### INFORMATION PROVIDED:

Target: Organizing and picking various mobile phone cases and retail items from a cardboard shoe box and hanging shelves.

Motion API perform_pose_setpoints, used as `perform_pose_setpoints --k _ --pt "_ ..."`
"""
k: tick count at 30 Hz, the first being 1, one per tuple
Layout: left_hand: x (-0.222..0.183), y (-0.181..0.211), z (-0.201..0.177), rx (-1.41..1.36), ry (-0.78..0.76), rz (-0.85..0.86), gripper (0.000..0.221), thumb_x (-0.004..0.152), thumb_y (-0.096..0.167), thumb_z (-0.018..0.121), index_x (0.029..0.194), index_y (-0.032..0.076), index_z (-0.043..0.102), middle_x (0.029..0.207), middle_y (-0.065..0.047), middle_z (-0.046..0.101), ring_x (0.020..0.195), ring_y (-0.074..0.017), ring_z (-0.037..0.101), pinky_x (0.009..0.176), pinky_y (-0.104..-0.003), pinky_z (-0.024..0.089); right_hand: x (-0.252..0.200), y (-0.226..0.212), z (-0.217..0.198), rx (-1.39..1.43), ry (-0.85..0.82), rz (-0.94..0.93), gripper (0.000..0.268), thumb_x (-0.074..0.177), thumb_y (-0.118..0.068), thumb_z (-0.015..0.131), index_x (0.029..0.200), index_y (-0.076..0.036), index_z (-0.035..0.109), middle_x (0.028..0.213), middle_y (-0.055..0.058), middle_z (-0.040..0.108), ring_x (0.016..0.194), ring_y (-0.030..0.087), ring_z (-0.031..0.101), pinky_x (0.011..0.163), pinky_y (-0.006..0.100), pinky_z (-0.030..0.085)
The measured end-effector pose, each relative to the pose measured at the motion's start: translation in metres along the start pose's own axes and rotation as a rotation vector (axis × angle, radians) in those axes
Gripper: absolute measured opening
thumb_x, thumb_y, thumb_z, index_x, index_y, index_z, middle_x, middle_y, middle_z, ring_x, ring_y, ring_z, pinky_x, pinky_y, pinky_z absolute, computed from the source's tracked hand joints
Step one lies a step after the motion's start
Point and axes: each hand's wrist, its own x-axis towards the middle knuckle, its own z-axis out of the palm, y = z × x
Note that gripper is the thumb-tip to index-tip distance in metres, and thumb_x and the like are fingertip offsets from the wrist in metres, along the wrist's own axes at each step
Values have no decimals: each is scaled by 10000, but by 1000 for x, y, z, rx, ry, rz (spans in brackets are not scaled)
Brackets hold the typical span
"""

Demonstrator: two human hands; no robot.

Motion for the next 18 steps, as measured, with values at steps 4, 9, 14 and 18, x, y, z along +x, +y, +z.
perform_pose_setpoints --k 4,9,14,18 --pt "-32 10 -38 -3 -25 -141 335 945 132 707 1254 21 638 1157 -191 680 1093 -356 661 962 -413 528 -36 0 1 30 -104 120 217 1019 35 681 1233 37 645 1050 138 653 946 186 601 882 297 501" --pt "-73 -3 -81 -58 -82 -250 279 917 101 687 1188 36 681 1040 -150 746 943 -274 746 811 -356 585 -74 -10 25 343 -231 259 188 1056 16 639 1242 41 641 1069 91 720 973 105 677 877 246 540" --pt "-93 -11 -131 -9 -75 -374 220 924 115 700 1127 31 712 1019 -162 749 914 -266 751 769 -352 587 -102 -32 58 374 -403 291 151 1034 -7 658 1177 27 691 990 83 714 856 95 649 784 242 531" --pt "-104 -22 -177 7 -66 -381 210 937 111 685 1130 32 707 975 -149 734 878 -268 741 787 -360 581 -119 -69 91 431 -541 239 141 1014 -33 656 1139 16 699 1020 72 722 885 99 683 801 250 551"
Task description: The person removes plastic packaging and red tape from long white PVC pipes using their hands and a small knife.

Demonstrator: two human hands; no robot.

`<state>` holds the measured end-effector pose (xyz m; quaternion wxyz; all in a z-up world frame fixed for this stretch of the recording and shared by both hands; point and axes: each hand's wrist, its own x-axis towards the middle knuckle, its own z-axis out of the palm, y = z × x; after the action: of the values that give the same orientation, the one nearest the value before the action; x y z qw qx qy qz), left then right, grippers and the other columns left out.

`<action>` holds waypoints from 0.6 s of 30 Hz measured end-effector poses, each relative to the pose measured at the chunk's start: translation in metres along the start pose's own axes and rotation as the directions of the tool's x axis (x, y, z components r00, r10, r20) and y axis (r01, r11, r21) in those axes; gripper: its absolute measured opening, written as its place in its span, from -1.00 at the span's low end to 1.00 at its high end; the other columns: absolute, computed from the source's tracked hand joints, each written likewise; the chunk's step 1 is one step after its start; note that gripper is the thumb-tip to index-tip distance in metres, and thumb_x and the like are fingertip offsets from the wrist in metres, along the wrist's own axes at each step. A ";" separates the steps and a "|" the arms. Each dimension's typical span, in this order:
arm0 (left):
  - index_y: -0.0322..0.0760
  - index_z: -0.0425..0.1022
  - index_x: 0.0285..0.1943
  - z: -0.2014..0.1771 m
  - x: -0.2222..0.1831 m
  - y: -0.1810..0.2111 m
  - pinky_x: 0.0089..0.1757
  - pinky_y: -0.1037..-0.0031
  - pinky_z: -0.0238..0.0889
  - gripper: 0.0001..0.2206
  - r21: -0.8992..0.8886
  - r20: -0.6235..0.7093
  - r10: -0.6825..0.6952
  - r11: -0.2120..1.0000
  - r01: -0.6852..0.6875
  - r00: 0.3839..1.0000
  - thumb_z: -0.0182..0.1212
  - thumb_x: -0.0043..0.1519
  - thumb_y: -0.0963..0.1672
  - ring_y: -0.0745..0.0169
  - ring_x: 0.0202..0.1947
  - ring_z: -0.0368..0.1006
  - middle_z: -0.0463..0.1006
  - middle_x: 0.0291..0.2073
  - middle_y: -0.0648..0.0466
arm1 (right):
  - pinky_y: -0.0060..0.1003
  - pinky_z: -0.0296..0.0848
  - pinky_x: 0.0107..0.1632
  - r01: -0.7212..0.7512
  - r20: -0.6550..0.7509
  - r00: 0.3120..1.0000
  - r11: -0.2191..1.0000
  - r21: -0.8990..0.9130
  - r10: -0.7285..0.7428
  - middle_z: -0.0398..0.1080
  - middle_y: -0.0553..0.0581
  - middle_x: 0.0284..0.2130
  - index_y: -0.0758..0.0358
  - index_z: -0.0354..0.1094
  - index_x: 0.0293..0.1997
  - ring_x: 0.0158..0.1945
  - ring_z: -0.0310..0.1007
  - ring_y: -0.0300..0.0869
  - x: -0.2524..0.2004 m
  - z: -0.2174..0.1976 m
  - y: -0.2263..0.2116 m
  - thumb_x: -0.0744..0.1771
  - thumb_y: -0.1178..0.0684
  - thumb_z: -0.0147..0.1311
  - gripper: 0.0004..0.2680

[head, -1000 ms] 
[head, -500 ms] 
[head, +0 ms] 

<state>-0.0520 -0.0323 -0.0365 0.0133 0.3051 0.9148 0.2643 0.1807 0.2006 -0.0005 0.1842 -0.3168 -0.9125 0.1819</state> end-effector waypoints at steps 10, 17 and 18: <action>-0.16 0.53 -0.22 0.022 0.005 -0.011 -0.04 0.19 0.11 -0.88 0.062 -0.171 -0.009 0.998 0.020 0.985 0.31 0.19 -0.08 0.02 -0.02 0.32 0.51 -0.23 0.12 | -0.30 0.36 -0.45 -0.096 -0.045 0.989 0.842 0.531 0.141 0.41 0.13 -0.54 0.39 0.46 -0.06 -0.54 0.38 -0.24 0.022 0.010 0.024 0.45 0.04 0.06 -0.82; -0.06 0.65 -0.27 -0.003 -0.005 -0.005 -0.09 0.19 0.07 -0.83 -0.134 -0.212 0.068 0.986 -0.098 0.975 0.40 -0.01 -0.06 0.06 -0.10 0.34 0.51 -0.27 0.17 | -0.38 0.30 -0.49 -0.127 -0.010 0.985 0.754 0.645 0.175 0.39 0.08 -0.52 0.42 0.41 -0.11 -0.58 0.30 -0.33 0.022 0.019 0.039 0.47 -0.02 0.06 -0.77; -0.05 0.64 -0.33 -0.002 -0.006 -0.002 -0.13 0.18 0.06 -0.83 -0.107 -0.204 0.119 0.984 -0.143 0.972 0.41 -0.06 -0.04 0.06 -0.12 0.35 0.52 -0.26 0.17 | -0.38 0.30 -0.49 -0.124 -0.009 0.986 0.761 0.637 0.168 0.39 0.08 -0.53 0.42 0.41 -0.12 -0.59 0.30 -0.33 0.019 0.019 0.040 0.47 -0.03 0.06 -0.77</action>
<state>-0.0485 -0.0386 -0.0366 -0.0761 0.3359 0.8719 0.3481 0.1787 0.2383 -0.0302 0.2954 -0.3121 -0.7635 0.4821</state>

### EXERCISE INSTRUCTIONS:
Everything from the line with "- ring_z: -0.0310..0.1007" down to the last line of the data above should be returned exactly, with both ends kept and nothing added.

### WRITTEN ANSWER:
  - ring_z: -0.0310..0.1007
  - ring_y: -0.0300..0.0869
  - x: -0.2524..0.2004 m
  - z: -0.2174..0.1976 m
  - y: -0.2263..0.2116 m
  - thumb_x: -0.0744..0.1771
  - thumb_y: -0.1178..0.0684
  - thumb_z: -0.0147..0.1311
  - gripper: 0.0004..0.2680

[head, -1000 ms] 
[head, -500 ms] 
[head, +0 ms] 

<state>-0.0520 -0.0323 -0.0365 0.0133 0.3051 0.9148 0.2643 0.1807 0.2006 -0.0005 0.1842 -0.3168 -0.9125 0.1819</state> end-effector waypoints at steps 10, 17 and 18: <action>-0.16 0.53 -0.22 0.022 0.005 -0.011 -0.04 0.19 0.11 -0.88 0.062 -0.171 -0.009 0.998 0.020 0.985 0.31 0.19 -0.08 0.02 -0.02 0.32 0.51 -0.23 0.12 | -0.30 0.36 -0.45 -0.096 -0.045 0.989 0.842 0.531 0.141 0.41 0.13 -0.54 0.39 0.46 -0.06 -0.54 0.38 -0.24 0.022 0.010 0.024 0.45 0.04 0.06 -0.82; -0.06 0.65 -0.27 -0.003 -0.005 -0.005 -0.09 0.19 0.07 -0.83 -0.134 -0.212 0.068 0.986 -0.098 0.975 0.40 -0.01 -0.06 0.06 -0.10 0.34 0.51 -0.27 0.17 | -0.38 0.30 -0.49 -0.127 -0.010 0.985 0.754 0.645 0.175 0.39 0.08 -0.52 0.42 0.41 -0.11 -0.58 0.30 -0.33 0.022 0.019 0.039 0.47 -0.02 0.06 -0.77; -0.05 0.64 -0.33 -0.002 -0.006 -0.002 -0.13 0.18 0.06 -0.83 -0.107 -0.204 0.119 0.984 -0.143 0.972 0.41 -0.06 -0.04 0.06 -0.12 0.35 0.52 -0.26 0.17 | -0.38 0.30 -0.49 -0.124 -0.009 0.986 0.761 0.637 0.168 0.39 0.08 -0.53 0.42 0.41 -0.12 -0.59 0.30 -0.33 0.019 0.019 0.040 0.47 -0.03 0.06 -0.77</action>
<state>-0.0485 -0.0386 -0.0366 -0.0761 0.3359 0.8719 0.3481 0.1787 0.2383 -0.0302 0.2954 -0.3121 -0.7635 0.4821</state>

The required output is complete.